Hi! A friend and I have been working on a project called SemHash which I wanted to share. We found that text deduplication is more complex than it appears, so we built this to simplify the process.

Duplicate samples can skew model training, return redundant samples in RAG workflows, reduce generalization, and cause train-test leakage—leading to unreliable results. Techniques like minhash handle exact or near-exact duplicates, but semantic deduplication also catches semantically redundant samples, which we believe is an important aspect of deduplication. Furthermore, it’s not trivial to see why something was removed with minhash, which we also believe is important. For this reason. we’ve added explainability features as well so that you can inspect why something was removed.
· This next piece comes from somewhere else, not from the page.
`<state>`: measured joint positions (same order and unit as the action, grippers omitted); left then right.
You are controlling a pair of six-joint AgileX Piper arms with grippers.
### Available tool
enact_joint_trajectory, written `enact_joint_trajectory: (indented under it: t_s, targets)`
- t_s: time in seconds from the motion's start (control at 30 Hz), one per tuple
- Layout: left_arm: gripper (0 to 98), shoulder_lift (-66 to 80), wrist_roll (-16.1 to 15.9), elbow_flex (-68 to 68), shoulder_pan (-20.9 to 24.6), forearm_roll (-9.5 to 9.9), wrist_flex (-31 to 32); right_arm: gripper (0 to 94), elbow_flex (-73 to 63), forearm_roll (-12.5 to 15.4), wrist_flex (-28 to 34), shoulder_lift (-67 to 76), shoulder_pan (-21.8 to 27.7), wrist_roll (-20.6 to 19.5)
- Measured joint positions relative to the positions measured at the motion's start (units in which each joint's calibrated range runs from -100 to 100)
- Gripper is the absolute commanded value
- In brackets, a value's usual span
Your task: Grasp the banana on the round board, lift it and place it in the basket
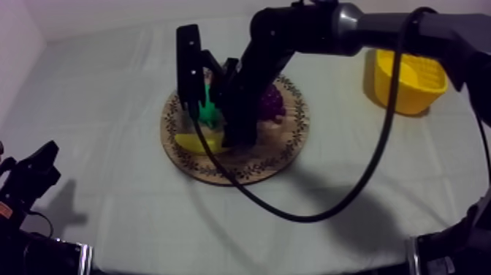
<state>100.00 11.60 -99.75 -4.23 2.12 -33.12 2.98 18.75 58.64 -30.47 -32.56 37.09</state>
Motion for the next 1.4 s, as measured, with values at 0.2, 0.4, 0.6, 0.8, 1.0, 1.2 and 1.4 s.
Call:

We already found some interesting results on some well known datasets in our benchmarks which are included in the repo.

The package can be installed with pip install semhash, and the basic usage looks like this (this example assumes you have the datasets library installed):

from datasets import load_dataset
from semhash import SemHash

# Load a dataset to deduplicate
train = load_dataset("ag_news", split="train")["text"]
test = load_dataset("ag_news", split="test")["text"]

# Initialize a SemHash instance
semhash = SemHash.from_records(records=train)

# Deduplicate the train set
deduplicated_train = semhash.self_deduplicate().deduplicated

# Or deduplicate the test set against the train set
deduplicated_test = semhash.deduplicate(records=test).deduplicated

I’m very interested in hearing your thoughts on this! Is deduplication a part of your current ML workflows, and if so, what techniques do you use?